To trigger the relay to wire the two batteries in parallel only when the main generator provides at least 13.9 Volts (or up to 14.3V depending on headlight or fan status) I searched for a suitable D+ wire in the central electric. D+ is a signal provided by the generator, which provides 0V while the ignition is off. If the key gets inserted and turned until all lamps turn on, but the motor isn’t started yet it should provide about and below 10Vs.Β  Only if the charging regulator of the car has been triggered which usually happens when the number of revolutions hits above 2000 it should provide the Voltage of the generator. Took me several hours to find the right cable, because for some reason all light blue cables (which should have this properties according to my sources) didn’t behave as expected. Finally I found a dark blue and black striped not used cable of the relay board as you can see in the pictures below:

Controlled Discharging

At this point the secondary battery gets charged while driving, but there was no way to plug any 12-14V devices to a car lighter jack. Therefore I built one:

Avoiding deep discharge I planned to use a battery guard device which turns of discharging when a certain amount of voltage gets undershot for a certain amount of time. Unfortunately my absorbent glass mat battery is incompatible to most of these devices as its half capacity voltage is much higher than that of usual car batteries. I found a programmable device that sadly arrived broken and therefore couldn’t be added to the current setup. To oversee the voltage and discharging current at least somehow, I’ve added an digital volt and ampere meter and wired it including an switch to turn it off at night:

VW T4 Project – secondary battery - back wiring

VW T4 Project – secondary battery – back wiring

As you can see it uses a shunt to – lets say guess – the current drain.

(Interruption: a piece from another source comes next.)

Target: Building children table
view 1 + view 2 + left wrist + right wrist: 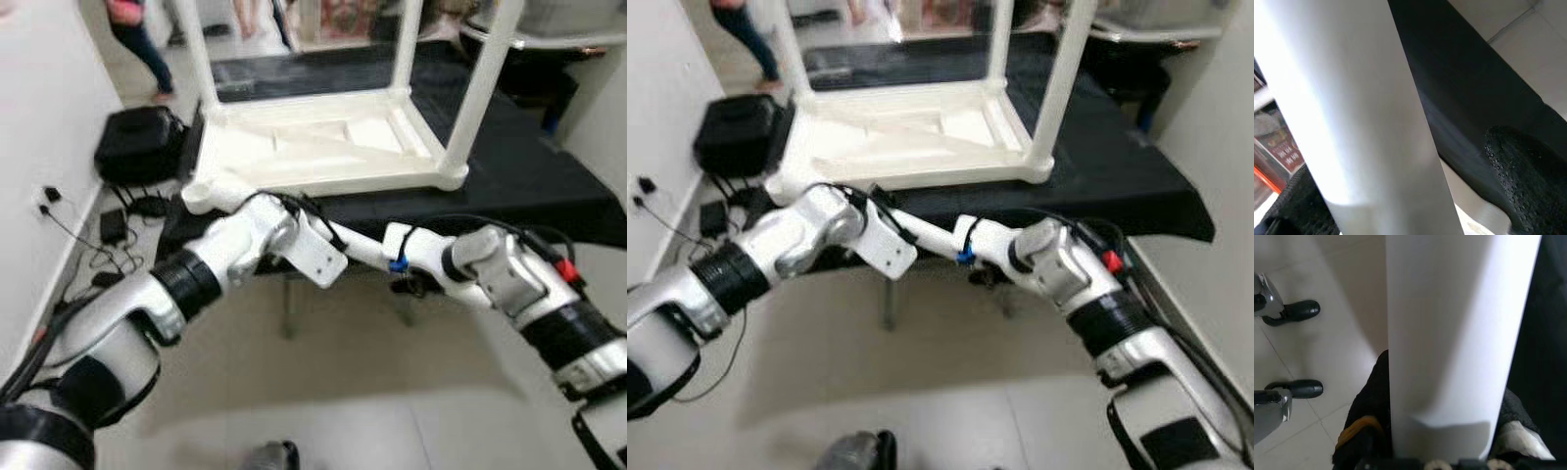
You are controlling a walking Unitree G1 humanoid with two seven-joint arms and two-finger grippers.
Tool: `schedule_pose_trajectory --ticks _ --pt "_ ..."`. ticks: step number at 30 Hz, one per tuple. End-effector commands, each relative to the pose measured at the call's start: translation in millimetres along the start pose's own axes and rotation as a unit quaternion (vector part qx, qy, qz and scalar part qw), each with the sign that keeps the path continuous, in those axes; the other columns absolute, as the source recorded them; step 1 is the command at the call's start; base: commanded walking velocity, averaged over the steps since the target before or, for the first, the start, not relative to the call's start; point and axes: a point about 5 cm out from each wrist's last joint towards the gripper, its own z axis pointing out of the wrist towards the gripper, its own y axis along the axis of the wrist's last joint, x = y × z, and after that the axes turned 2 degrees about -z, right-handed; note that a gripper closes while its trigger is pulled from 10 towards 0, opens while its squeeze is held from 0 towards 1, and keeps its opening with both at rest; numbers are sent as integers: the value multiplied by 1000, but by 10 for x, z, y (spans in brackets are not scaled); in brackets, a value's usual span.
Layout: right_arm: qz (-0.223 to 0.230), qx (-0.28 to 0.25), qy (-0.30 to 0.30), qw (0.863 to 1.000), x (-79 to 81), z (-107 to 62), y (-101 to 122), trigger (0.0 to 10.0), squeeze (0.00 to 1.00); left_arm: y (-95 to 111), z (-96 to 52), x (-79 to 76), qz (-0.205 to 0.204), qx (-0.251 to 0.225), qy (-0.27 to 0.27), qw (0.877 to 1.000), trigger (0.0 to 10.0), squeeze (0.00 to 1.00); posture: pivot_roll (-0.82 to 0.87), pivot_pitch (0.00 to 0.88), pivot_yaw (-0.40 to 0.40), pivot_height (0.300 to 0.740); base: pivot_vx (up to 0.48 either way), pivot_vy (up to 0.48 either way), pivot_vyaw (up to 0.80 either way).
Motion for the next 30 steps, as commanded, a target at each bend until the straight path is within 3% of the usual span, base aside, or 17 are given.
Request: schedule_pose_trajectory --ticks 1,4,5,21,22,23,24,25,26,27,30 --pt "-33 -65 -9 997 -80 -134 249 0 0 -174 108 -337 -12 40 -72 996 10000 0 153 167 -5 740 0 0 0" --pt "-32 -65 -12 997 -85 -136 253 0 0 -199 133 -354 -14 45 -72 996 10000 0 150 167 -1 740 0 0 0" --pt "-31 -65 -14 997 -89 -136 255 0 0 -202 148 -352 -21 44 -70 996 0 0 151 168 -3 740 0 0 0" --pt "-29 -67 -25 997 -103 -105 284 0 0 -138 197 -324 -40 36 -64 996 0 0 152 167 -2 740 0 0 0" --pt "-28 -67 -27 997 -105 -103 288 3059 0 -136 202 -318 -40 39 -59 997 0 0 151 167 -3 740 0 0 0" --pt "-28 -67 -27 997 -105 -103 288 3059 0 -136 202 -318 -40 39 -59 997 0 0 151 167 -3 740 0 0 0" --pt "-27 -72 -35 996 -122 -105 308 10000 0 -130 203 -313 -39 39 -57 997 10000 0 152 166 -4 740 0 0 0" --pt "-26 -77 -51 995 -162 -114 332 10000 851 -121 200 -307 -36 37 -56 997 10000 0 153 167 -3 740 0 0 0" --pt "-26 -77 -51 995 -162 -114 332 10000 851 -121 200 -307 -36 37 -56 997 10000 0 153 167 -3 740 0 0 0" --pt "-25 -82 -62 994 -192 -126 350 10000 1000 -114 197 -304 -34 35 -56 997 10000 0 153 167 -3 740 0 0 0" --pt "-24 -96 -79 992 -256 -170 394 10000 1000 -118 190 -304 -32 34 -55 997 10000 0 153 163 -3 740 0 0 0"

Furthermore I’ve added an 20A fuse. I used a piece of electric cooker wire and fused two pairs of wiring harness together to increase wiring diameter and prevent voltage drop. The third harness is left unused.

For now this setup allows to use my laptop which drains about 10 Watts on power-safe mode for 10 hours per 100 kilometers driven distance. This of course gets limited by the size of the generator, driving style and battery capacity.

Anyways, this setup somewhen will be supplied by a solar panel to charge the battery to full capacity in summer by the sun, and charge it at least a bit by the generator in winter. Keep in mind that solar power and decoupling relay in combination with an absorbent glass mat battery could not be used in parrallel due to the different voltages of main generator and full capacity agm battery.